TO DO:
Output all of the data verbatim.

INFORMATION SHOWN:

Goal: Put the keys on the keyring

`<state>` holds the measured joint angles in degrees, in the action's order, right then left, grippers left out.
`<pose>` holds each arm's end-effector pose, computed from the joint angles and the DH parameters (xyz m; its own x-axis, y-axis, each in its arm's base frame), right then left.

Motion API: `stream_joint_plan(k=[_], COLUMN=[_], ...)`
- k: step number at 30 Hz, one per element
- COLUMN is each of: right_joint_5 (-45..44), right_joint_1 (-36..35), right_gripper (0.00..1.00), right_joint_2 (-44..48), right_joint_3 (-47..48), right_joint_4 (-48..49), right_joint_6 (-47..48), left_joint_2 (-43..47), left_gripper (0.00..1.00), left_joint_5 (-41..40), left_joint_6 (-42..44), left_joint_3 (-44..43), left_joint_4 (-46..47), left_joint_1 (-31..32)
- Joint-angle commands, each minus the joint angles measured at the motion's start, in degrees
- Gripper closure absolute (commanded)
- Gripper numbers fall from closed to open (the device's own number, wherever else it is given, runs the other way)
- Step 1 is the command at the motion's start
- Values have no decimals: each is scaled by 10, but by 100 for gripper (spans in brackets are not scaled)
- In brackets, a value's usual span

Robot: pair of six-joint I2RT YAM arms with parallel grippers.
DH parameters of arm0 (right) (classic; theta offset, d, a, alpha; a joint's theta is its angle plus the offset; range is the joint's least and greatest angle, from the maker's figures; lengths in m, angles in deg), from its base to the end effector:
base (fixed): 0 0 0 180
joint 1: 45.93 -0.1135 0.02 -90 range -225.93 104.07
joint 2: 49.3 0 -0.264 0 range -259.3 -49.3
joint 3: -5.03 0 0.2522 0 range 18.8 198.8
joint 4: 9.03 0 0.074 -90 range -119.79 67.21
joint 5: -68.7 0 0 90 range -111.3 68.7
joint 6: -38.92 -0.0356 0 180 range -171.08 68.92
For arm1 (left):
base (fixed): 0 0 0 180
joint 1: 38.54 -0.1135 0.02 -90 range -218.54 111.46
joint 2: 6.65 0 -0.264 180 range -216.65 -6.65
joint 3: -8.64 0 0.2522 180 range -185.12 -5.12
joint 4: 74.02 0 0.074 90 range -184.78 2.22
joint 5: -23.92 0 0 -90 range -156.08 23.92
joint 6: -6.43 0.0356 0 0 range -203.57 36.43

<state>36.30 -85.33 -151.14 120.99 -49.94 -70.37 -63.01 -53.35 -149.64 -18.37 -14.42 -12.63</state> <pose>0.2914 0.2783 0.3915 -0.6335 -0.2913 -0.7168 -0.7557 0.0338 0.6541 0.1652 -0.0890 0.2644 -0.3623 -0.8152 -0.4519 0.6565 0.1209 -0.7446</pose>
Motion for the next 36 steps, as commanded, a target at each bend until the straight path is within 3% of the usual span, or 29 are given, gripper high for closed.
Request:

EXPECTED ANSWER:
Goal: Put the keys on the keyring

`<state>` holds the measured joint angles in degrees, in the action's order, right then left, grippers left out.
`<pose>` holds each arm's end-effector pose, computed from the joint angles and the DH parameters (xyz m; its own x-axis, y-axis, each in its arm's base frame), right then left.

Motion API: `stream_joint_plan(k=[_], COLUMN=[_], ...)`
- k: step number at 30 Hz, one per element
- COLUMN is each of: right_joint_5 (-45..44), right_joint_1 (-36..35), right_gripper (0.00..1.00), right_joint_2 (-44..48), right_joint_3 (-47..48), right_joint_4 (-48..49), right_joint_6 (-47..48), left_joint_2 (-43..47), left_gripper (0.00..1.00), left_joint_5 (-41..40), left_joint_6 (-42..44), left_joint_3 (-44..43), left_joint_4 (-46..47), left_joint_1 (-31..32)
- Joint-angle commands, each minus the joint angles measured at the motion's start, in degrees
- Gripper closure absolute (commanded)
- Gripper numbers fall from closed to open (the device's own number, wherever else it is given, runs the other way)
- Step 1 is the command at the motion's start
- Values have no decimals: each is scaled by 10, but by 100 for gripper (spans in brackets are not scaled)
- In brackets, a value's usual span

Robot: pair of six-joint I2RT YAM arms with parallel grippers.
DH parameters of arm0 (right) (classic; theta offset, d, a, alpha; a joint's theta is its angle plus the offset; range is the joint's least and greatest angle, from the maker's figures; lengths in m, angles in deg), from its base to the end effector:
base (fixed): 0 0 0 180
joint 1: 45.93 -0.1135 0.02 -90 range -225.93 104.07
joint 2: 49.3 0 -0.264 0 range -259.3 -49.3
joint 3: -5.03 0 0.2522 0 range 18.8 198.8
joint 4: 9.03 0 0.074 -90 range -119.79 67.21
joint 5: -68.7 0 0 90 range -111.3 68.7
joint 6: -38.92 -0.0356 0 180 range -171.08 68.92
For arm1 (left):
base (fixed): 0 0 0 180
joint 1: 38.54 -0.1135 0.02 -90 range -218.54 111.46
joint 2: 6.65 0 -0.264 180 range -216.65 -6.65
joint 3: -8.64 0 0.2522 180 range -185.12 -5.12
joint 4: 74.02 0 0.074 90 range -184.78 2.22
joint 5: -23.92 0 0 -90 range -156.08 23.92
joint 6: -6.43 0.0356 0 0 range -203.57 36.43

<state>36.30 -85.33 -151.14 120.99 -49.94 -70.37 -63.01 -53.35 -149.64 -18.37 -14.42 -12.63</state> <pose>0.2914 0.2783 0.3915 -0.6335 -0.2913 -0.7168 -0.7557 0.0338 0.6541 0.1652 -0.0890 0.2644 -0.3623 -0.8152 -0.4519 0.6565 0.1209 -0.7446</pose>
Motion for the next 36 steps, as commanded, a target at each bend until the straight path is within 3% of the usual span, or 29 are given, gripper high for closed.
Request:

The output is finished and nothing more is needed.